*** Material to process Section Begins ***
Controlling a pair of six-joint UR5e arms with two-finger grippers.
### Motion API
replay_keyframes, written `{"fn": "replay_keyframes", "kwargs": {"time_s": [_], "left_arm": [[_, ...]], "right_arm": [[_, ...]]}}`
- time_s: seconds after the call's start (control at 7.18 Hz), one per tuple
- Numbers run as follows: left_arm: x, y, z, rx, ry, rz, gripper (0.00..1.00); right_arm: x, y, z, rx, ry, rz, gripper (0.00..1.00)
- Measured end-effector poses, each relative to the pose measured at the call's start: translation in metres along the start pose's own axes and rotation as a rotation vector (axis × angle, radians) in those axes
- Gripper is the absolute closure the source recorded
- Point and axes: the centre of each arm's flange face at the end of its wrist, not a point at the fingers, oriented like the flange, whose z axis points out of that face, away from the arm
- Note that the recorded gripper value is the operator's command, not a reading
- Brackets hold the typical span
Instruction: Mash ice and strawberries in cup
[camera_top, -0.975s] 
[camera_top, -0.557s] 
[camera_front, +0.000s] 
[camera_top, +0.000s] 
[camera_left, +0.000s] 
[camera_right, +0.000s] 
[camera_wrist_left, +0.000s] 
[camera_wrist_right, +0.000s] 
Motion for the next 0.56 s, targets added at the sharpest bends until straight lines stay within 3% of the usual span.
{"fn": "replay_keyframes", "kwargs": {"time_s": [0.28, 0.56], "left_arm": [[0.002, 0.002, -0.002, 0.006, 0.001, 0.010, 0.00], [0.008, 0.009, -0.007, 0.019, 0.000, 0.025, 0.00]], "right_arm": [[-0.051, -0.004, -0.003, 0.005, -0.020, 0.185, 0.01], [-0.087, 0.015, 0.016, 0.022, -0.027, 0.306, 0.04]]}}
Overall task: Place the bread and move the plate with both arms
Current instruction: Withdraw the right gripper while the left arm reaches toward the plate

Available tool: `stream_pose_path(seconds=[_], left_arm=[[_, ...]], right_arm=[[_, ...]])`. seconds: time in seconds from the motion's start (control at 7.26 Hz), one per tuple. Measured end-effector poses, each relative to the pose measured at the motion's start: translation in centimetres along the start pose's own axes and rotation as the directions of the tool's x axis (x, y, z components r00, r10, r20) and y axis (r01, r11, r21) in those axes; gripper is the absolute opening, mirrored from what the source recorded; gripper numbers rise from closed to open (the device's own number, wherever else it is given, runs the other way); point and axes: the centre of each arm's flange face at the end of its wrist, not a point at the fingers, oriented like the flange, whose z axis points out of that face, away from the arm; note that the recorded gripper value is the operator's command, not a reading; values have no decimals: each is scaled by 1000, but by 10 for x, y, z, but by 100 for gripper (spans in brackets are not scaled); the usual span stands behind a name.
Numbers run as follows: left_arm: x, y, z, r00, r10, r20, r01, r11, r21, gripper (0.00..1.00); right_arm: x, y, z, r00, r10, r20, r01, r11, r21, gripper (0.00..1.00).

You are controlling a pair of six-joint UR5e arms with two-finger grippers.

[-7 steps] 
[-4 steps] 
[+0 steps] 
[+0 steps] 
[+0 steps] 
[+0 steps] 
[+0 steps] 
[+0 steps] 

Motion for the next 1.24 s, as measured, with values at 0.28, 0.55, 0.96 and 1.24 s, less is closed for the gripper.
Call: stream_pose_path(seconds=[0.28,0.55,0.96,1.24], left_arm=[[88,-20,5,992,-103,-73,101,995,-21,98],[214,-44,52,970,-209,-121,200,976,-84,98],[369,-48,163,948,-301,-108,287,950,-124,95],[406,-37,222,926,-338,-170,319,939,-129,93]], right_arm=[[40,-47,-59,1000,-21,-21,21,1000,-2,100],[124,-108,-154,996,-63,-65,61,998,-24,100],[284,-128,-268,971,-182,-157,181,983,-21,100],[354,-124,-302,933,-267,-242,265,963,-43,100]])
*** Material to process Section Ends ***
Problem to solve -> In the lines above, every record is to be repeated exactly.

Answer to the exercise ->
Controlling a pair of six-joint UR5e arms with two-finger grippers.
### Motion API
replay_keyframes, written `{"fn": "replay_keyframes", "kwargs": {"time_s": [_], "left_arm": [[_, ...]], "right_arm": [[_, ...]]}}`
- time_s: seconds after the call's start (control at 7.18 Hz), one per tuple
- Numbers run as follows: left_arm: x, y, z, rx, ry, rz, gripper (0.00..1.00); right_arm: x, y, z, rx, ry, rz, gripper (0.00..1.00)
- Measured end-effector poses, each relative to the pose measured at the call's start: translation in metres along the start pose's own axes and rotation as a rotation vector (axis × angle, radians) in those axes
- Gripper is the absolute closure the source recorded
- Point and axes: the centre of each arm's flange face at the end of its wrist, not a point at the fingers, oriented like the flange, whose z axis points out of that face, away from the arm
- Note that the recorded gripper value is the operator's command, not a reading
- Brackets hold the typical span
Instruction: Mash ice and strawberries in cup
[camera_top, -0.975s] 
[camera_top, -0.557s] 
[camera_front, +0.000s] 
[camera_top, +0.000s] 
[camera_left, +0.000s] 
[camera_right, +0.000s] 
[camera_wrist_left, +0.000s] 
[camera_wrist_right, +0.000s] 
Motion for the next 0.56 s, targets added at the sharpest bends until straight lines stay within 3% of the usual span.
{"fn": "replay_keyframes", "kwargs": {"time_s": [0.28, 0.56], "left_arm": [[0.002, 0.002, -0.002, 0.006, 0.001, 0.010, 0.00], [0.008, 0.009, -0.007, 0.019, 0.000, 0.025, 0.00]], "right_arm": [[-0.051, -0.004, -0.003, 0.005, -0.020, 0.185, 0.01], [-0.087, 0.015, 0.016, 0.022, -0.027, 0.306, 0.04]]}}
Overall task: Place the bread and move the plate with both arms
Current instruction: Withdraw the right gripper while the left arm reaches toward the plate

Available tool: `stream_pose_path(seconds=[_], left_arm=[[_, ...]], right_arm=[[_, ...]])`. seconds: time in seconds from the motion's start (control at 7.26 Hz), one per tuple. Measured end-effector poses, each relative to the pose measured at the motion's start: translation in centimetres along the start pose's own axes and rotation as the directions of the tool's x axis (x, y, z components r00, r10, r20) and y axis (r01, r11, r21) in those axes; gripper is the absolute opening, mirrored from what the source recorded; gripper numbers rise from closed to open (the device's own number, wherever else it is given, runs the other way); point and axes: the centre of each arm's flange face at the end of its wrist, not a point at the fingers, oriented like the flange, whose z axis points out of that face, away from the arm; note that the recorded gripper value is the operator's command, not a reading; values have no decimals: each is scaled by 1000, but by 10 for x, y, z, but by 100 for gripper (spans in brackets are not scaled); the usual span stands behind a name.
Numbers run as follows: left_arm: x, y, z, r00, r10, r20, r01, r11, r21, gripper (0.00..1.00); right_arm: x, y, z, r00, r10, r20, r01, r11, r21, gripper (0.00..1.00).

You are controlling a pair of six-joint UR5e arms with two-finger grippers.

[-7 steps] 
[-4 steps] 
[+0 steps] 
[+0 steps] 
[+0 steps] 
[+0 steps] 
[+0 steps] 
[+0 steps] 

Motion for the next 1.24 s, as measured, with values at 0.28, 0.55, 0.96 and 1.24 s, less is closed for the gripper.
Call: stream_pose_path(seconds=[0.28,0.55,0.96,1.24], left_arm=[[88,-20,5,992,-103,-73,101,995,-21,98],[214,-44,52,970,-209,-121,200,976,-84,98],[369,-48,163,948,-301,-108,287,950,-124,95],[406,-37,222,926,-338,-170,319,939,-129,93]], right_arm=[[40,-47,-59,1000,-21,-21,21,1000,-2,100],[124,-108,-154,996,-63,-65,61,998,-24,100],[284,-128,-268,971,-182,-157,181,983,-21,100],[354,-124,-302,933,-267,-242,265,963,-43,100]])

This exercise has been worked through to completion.